(Collected data)
- - -
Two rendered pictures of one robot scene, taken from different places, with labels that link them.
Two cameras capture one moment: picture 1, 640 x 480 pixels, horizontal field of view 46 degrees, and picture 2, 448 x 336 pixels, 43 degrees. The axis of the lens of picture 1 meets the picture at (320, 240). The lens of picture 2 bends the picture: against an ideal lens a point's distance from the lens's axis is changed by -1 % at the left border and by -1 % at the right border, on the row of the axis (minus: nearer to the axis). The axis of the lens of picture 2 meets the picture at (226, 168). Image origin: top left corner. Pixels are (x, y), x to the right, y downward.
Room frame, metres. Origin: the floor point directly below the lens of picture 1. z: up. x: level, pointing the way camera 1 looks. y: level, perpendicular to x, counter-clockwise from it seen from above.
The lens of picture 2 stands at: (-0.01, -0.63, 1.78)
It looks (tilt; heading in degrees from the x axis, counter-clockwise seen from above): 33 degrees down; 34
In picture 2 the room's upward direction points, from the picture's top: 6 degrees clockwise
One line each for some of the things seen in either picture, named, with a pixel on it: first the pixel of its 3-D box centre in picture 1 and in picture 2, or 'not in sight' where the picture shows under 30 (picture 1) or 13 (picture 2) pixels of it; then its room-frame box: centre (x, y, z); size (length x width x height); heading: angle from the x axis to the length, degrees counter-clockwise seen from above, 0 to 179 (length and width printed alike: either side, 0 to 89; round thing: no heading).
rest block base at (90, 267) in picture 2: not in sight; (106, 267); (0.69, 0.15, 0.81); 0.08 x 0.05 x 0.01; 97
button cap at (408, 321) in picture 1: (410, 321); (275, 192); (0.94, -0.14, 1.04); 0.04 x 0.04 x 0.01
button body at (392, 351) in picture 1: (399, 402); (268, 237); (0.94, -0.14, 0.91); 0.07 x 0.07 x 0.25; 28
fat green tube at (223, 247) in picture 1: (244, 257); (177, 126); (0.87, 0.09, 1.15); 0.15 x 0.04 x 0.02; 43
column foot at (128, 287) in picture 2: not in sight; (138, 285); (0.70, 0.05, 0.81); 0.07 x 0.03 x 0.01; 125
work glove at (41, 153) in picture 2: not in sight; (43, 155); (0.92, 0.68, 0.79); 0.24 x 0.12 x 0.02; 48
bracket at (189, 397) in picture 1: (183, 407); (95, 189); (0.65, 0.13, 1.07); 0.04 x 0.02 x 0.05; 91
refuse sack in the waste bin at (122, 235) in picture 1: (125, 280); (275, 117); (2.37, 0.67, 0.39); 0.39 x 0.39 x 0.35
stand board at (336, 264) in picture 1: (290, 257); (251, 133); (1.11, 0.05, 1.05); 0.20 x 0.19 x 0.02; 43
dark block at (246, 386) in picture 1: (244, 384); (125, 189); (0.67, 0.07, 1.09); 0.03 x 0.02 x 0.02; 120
- - -
The answer must be the line containing "stand board at" and every line after it to the end of the data, exactly as written.

stand board at (336, 264) in picture 1: (290, 257); (251, 133); (1.11, 0.05, 1.05); 0.20 x 0.19 x 0.02; 43
dark block at (246, 386) in picture 1: (244, 384); (125, 189); (0.67, 0.07, 1.09); 0.03 x 0.02 x 0.02; 120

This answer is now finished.